Acanthanectes hystrix
- Conservation status: Least Concern (IUCN 3.1)

Scientific classification
- Kingdom: Animalia
- Phylum: Chordata
- Class: Actinopterygii
- Order: Blenniiformes
- Family: Tripterygiidae
- Genus: Acanthanectes
- Species: A. hystrix
- Binomial name: Acanthanectes hystrix Holleman & Buxton, 1993

= Acanthanectes hystrix =

- Authority: Holleman & Buxton, 1993
- Conservation status: LC

Species of fish

Acanthanectes hystrix is a species of triplefin blenny.
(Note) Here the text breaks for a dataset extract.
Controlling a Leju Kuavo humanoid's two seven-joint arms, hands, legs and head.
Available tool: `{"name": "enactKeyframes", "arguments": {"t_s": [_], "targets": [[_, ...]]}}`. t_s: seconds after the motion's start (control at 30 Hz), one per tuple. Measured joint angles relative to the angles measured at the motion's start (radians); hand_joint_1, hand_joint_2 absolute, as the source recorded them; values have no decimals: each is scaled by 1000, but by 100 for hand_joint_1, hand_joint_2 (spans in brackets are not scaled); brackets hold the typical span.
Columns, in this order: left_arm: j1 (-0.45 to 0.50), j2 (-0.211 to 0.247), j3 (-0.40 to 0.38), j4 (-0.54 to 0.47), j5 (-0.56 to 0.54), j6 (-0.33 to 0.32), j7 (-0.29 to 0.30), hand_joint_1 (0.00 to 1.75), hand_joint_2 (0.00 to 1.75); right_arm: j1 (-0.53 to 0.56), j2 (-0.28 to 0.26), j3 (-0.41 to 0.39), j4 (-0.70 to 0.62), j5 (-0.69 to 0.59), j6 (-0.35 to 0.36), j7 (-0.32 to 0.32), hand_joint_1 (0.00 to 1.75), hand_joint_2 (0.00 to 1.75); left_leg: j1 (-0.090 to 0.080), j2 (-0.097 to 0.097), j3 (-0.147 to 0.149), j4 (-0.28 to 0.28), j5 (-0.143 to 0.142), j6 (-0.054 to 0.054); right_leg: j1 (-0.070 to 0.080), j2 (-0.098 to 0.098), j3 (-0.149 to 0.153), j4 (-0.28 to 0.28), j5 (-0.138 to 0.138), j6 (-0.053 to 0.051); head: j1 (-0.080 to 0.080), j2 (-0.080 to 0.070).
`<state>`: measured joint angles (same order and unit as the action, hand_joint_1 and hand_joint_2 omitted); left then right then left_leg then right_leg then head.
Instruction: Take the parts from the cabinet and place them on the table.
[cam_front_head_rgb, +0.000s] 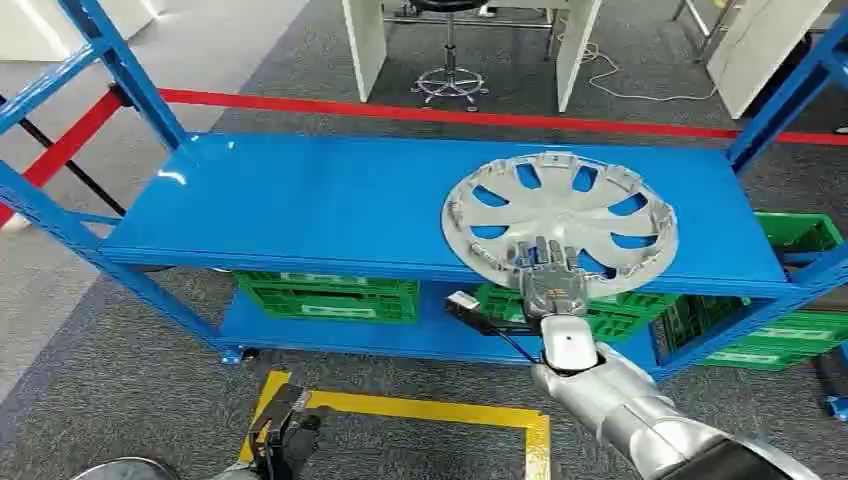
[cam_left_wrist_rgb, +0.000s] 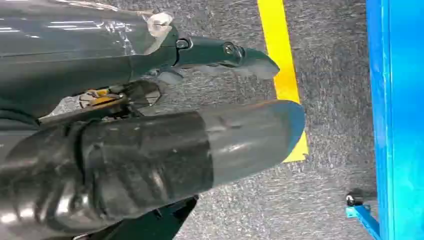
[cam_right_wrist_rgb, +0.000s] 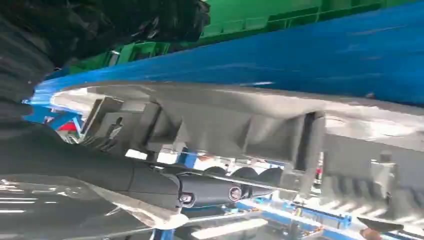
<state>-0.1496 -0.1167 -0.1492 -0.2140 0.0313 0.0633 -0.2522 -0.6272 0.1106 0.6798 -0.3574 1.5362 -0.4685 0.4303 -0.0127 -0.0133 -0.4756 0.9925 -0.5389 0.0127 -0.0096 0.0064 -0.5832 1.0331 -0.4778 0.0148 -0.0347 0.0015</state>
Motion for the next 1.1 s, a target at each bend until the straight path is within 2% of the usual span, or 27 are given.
{"name": "enactKeyframes", "arguments": {"t_s": [0.3, 0.33, 0.37, 0.77, 1.1], "targets": [[0, 0, 0, 0, -17, 2, 3, 0, 0, 4, -5, -33, 3, 32, -50, 74, 0, 175, 0, 0, 0, 0, 0, 0, 0, 0, 0, 0, 0, 0, 0, 0], [-1, 0, 0, 0, -19, 2, 5, 0, 0, 4, -8, -39, 4, 33, -55, 83, 150, 175, 0, 0, 0, 1, 0, 0, 0, 0, 0, 0, 0, 0, 0, 0], [-1, 0, 0, 0, -19, 2, 8, 0, 0, 4, -9, -42, 4, 34, -55, 89, 175, 175, 0, 0, 0, 1, 0, 0, 0, 0, 0, 0, 0, 0, 0, 0], [-3, -8, 1, 0, -24, 1, 18, 0, 0, -2, -14, -53, 5, 35, -47, 102, 175, 175, 0, 1, 0, 1, 0, 0, 0, 0, 0, 0, 0, 0, 0, 0], [-7, -14, 18, 0, -30, 1, 14, 0, 0, 5, -14, -44, 5, 35, -149, 93, 175, 175, 0, 0, 0, 1, 0, 0, 0, 0, 0, 0, 0, 0, 0, 0]]}}
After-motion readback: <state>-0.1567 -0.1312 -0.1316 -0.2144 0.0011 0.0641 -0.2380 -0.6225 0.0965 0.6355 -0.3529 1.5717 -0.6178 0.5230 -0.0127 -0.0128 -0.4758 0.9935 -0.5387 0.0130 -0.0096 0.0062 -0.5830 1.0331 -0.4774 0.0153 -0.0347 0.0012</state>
It was described by Holleman and Buxton in 1993. So far the species has only been recorded in the waters off Tsitsikamma National Park in the Eastern Cape, South Africa but its distribution is probably more extensive, although it is likely to endemic to South Africa. It is a demersal species which is found below the low water mark on rocky reefs with microalgae at depths of 10 to 24 m. Their eggs hemispherical in shape and are coated with many sticky threads which fix them among the algae at the nesting sites. The larvae are planktonic and have mainly been recorded from shallow, inshore areas. The specific name hystrix means porcupine and refers to the spiny appearance of this fish.